なんとか犠牲者が出る前に、この古の畏れを退治してきてくれ」
軍の激励を背に、灼滅者たちは行動を開始した。
参加者 | |
---|---|
長久手・蛇目(憧憬エクストラス・d00465) |
鈴木・総一郎(鈴木さん家の・d03568) |
ゲイル・ライトウィンド(赫き剣携えし破魔の術剣士・d05576) |
冴凪・勇騎(蒼黒の陰魄・d05694) |
青和・イチ(藍色夜灯・d08927) |
大御神・緋女(紅月鬼・d14039) |
久安・雪(灰色に濡れる雪・d20009) |
花咲・ウララ(春生まれ・d22366) |
●
古の畏れが発生したとされる集落へやってきた灼滅者たち。彼らは戦闘に一般人を巻き込まぬよう、事前に周囲の探索を行っていた。
「……さすがに小さな集落だな。もうそんなに人の気配はなさそうだぜ」
周囲に目を光らせながら、冴凪・勇騎(蒼黒の陰魄・d05694)が言う。
「そう、だね……。これなら、集落の人、傷付かずに済む……かな?」
あまり感情の見えない表情で、青和・イチ(藍色夜灯・d08927)が応じる。
「うむ、これでわらわ等の本領が発揮できるというものじゃな! では、いよいよ河童を見にいくとするかのう」
見掛けた一般人を、片っ端から魂鎮めの風で眠らせた大御神・緋女(紅月鬼・d14039)。口調は古めかしい彼女だが、その実好奇心が強い少女だ。まだ見ぬ河童への期待を隠せずにいた。
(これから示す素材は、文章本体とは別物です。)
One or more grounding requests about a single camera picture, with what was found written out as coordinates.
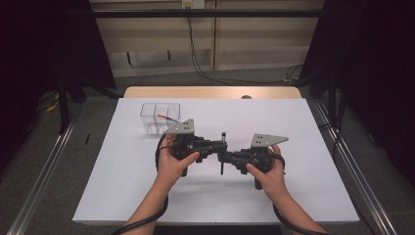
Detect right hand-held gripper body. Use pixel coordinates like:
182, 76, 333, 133
239, 132, 290, 191

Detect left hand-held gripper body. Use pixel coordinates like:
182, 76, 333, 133
163, 117, 210, 178

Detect makeup brush with tan bristles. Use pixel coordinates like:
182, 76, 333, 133
157, 113, 181, 125

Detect clear plastic organizer box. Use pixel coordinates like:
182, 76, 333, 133
139, 102, 182, 136

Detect person's right hand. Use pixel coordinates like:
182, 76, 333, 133
245, 144, 290, 204

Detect person's left hand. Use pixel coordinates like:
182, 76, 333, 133
156, 133, 201, 189

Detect white table cover sheet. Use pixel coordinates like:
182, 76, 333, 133
71, 97, 360, 226

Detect wooden desk leg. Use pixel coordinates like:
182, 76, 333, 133
210, 17, 218, 71

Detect black metal stand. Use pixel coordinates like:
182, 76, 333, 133
56, 76, 70, 134

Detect black curtain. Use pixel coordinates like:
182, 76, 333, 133
299, 0, 415, 179
0, 0, 117, 167

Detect black wall cable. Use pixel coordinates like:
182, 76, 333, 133
189, 7, 295, 84
186, 7, 303, 86

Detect aluminium floor rail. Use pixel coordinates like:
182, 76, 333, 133
313, 100, 398, 235
5, 106, 83, 235

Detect white wall socket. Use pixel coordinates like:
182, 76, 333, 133
181, 0, 207, 10
そして灼滅者たちは、河童が出現するとされる井戸の前へと集まった。
手近な木と自身を、頑丈そうなロープで結ぶ緋女。そして単身、井戸へと近付いていく。
「ほーれ、河童や河童ー、出てくるがいいっ」
緋女は底の見えぬ井戸の中を覗き込みながら、河童へと呼び掛ける。
――すると彼女は、水面から何者かの視線を感じた。そして直後、触手と化した水が飛び出し、緋女の体を拘束する。さらに凄まじい力で、彼女を井戸の中へと引きずり込もうとし始めた。
「にゃぎゃ――!! な、なんのぉ……!」
突然の襲撃に猫のような悲鳴をあげながらも、怪力無双を発揮してなんとか踏み止まる緋女。だがそこで、両者の力は拮抗してしまった。
「引きずり込ませは……せんぞ!」
耐えている緋女を、後方から抱き抱えた久安・雪(灰色に濡れる雪・d20009)。彼もまた怪力無双を発動し、緋女ごと敵を引きずり出しにかかる。
足を地面にめり込ませながら、井戸全体が軋むほどに力を込める雪。そして遂に、緋女を井戸から引き剥がすことに成功した。また彼女を引っ張っていた敵も、その姿を灼滅者たちの前に晒すのだった。
それは全身が暗い青緑で、井戸水で濡れて光っている。全体的に爬虫類然とした姿をしていながら、顔はクチバシの生えた猿のようだ。頭髪も生えているが、頭頂部は皿のように丸く禿げている。
「いやぁ、本当にいかにもって感じの河童っすね。でも甲羅を背負ってないのはちょっと意外っす」
敵――河童と井戸との間に陣取りつつ、殺界を形成する長久手・蛇目(憧憬エクストラス・d00465)。
「こうして河童が実体化してるのを見ると、何でもありって感じでびっくりだね。というかかなりメジャー所で攻めてきたなぁ」
蛇目と同じく河童の退路を塞ぎつつ、キャリバーの機銃で敵を牽制する鈴木・総一郎(鈴木さん家の・d03568)。
「――済まないけど、井戸に戻らせる訳にはいかないんだ」
そしてその隙に、イチと花咲・ウララ(春生まれ・d22366)が井戸の傍へと駆け寄っていた。
「もっと、怖いかと思ったけど……こうして見ると、結構ひょうきん、だね。河童……」
「うーん、どうなんだろう……。これは割とキモ可愛い、のかなぁ?」
爬虫類と猿の中間のような姿の河童をどう評すべきか悩みながら、井戸の傍に置かれた鉄の蓋を、イチと協力して井戸に被せるウララ。申し訳程度だが、多少は河童の逃走を妨害できるだろうと判断したのだ。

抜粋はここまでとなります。